• Task description: Quote only the span from the first line of the entries to the line containing "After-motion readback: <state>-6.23", both ends kept. Leave every picture out.

Data items:
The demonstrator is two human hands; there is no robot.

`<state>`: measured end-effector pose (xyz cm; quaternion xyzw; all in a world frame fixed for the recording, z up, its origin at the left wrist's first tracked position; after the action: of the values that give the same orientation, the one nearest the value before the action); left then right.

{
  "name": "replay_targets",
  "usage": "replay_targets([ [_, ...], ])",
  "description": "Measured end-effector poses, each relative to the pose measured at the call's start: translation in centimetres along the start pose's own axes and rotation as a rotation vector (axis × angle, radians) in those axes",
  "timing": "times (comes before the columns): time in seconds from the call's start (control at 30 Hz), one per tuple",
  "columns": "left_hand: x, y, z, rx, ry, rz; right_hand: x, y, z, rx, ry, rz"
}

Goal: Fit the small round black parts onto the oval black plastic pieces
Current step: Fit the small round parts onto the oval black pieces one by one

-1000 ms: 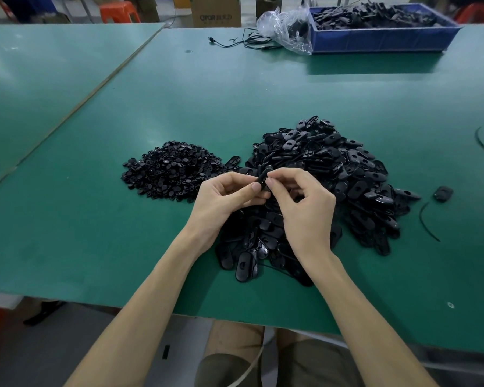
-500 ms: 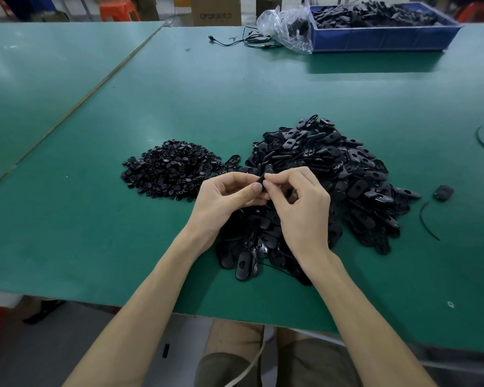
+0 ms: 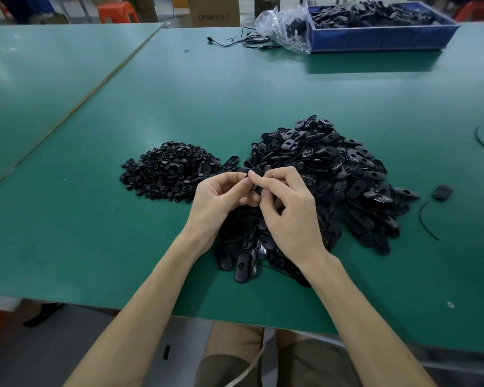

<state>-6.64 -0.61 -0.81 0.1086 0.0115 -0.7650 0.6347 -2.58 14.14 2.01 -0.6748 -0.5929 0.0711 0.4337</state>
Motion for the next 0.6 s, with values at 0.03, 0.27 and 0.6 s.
replay_targets([
  [0.03,0.0,0.0,0.0,0.000,-0.004,-0.003,0.1,0.0,-0.1,0.003,-0.005,0.004],
  [0.27,-0.4,0.1,0.1,-0.012,-0.068,-0.053,1.1,-0.3,0.4,-0.140,-0.103,0.116],
  [0.6,-0.6,0.4,0.4,-0.052,-0.152,-0.070,1.1,0.0,1.3,-0.308,-0.289,0.138],
])
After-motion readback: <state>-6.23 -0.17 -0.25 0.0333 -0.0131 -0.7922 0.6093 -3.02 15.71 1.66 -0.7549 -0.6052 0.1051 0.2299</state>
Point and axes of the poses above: each hand's wrist, its own y-axis away from the middle knuckle, its own x-axis out of the back of the hand, z = x × y, the point moved 5 cm from there along -y, towards the middle knuckle, and after that the axes turned 10 degrees about x, right-handed, at the moved point
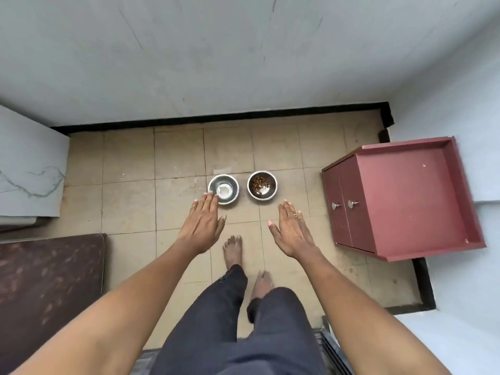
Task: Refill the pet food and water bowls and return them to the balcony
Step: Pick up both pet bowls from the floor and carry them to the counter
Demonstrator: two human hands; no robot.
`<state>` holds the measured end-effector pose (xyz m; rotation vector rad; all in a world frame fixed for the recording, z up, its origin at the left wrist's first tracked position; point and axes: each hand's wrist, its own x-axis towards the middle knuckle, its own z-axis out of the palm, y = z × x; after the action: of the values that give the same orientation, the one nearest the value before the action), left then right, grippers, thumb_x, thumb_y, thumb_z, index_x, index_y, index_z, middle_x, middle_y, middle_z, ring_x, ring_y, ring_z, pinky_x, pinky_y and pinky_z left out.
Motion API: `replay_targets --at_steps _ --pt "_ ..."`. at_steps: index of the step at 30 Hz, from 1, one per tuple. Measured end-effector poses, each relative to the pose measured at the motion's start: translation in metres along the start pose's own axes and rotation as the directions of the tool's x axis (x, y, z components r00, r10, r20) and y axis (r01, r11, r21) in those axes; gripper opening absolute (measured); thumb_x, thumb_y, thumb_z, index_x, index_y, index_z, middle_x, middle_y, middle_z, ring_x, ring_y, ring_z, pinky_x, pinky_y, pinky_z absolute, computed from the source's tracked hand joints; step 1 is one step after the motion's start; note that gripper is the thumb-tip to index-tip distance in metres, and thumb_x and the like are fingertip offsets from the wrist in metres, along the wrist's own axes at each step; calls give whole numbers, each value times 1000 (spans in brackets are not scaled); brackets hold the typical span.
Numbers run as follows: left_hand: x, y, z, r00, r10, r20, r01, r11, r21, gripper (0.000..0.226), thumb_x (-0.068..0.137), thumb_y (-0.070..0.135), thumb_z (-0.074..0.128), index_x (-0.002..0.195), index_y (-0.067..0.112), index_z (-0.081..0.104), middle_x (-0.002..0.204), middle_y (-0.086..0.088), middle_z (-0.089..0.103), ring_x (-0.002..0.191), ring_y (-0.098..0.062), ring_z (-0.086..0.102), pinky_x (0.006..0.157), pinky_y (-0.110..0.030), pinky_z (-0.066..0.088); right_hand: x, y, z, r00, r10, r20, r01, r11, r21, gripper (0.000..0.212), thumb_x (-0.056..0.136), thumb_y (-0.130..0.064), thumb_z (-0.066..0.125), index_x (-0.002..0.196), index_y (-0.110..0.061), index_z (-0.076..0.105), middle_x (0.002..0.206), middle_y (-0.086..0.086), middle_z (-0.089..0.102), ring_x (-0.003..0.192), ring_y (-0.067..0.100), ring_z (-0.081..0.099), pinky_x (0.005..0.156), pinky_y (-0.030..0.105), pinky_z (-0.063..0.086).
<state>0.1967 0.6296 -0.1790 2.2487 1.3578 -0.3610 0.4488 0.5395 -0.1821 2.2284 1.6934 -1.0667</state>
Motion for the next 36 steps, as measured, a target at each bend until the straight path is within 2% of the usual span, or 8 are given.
replay_targets --at_steps 7,13,16,19,25,28,31,36 --pt "127 -62 86 991 -127 42 131 984 -120 65 107 41 29 157 0 24 163 -22 30 152 -35 29 125 -47 24 134 33 78 993 92 69 -100 986 132 70 110 -38 40 164 -3 16 174 16 13 161 28 15 130 43 16" --pt "247 -121 214 944 -313 101 329 914 -239 49 103 22 50 143 -3 41 133 -31 58 121 -48 56 99 -53 45 281 96 178 937 330 113 -349 874 339 63 105 -25 55 156 4 32 156 27 45 144 41 44 115 42 37" --pt "295 -151 279 815 -556 166 570 716 -402 51 102 21 54 142 -8 42 134 -35 57 126 -49 54 101 -47 43 351 129 222 869 480 121 -483 768 420 59 101 -24 62 147 7 41 145 30 54 136 44 51 107 42 43" --pt "333 -175 337 620 -724 301 746 426 -512 44 100 24 55 130 -9 52 128 -28 60 115 -42 58 81 -35 42 410 157 260 786 596 166 -587 634 503 56 100 -26 65 140 7 46 140 29 58 131 44 56 99 41 48" --pt "373 -206 406 503 -686 526 737 22 -676 26 93 7 61 113 -9 61 97 -22 68 81 -35 71 71 -43 65 472 195 311 701 645 305 -616 333 714 36 94 -26 68 119 -1 65 120 20 71 93 31 75 79 46 66" --pt "383 -204 414 497 -692 523 710 -22 -704 17 93 -4 55 110 -1 59 96 -21 67 72 -32 69 48 -32 62 483 196 315 705 624 338 -583 237 777 21 97 -11 64 116 -3 66 118 16 70 84 28 76 72 41 67" --pt "387 -212 424 482 -720 500 709 -15 -705 22 88 -7 53 107 -1 62 110 -27 69 83 -39 72 63 -44 64 488 194 315 712 626 318 -555 224 801 17 97 1 57 110 -5 64 116 17 69 74 23 73 56 32 64" --pt "389 -215 420 519 -707 481 695 20 -719 25 87 -9 52 110 -4 62 115 -30 66 96 -47 71 77 -54 63 486 191 314 714 635 293 -536 228 813 19 98 1 51 94 -13 62 116 20 71 90 34 76 65 39 65"
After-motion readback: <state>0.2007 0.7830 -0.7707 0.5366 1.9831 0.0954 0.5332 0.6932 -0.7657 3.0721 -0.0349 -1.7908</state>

• Answer to the exercise:
The demonstrator is two human hands; there is no robot.

`<state>`: measured end-effector pose (xyz cm; quaternion xyzw; all in a world frame fixed for the recording, z up, its origin at the left wrist's first tracked position; after the action: of the values that give the same orientation, the one nearest the value before the action); left then right.

{
  "name": "replay_targets",
  "usage": "replay_targets([ [_, ...], ])",
  "description": "Measured end-effector poses, each relative to the pose measured at the call's start: translation in centimetres along the start pose's own axes and rotation as a rotation vector (axis × angle, radians) in those axes",
  "timing": "times (comes before the columns): time in seconds from the call's start (control at 30 Hz), one per tuple",
  "columns": "left_hand: x, y, z, rx, ry, rz; right_hand: x, y, z, rx, ry, rz"
}

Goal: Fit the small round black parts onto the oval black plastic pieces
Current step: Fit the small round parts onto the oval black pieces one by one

-1000 ms: 
-500 ms: 
+0 ms: 

<state>-6.64 -0.61 -0.81 0.1086 0.0115 -0.7650 0.6347 -2.58 14.14 2.01 -0.6748 -0.5929 0.0711 0.4337</state>
Motion for the next 0.6 s, with values at 0.03, 0.27 and 0.6 s.
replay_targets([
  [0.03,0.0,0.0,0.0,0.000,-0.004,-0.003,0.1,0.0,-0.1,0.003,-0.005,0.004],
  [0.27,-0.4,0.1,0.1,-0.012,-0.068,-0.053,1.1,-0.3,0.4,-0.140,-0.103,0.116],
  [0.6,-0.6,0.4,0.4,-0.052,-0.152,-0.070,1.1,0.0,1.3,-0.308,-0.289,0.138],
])
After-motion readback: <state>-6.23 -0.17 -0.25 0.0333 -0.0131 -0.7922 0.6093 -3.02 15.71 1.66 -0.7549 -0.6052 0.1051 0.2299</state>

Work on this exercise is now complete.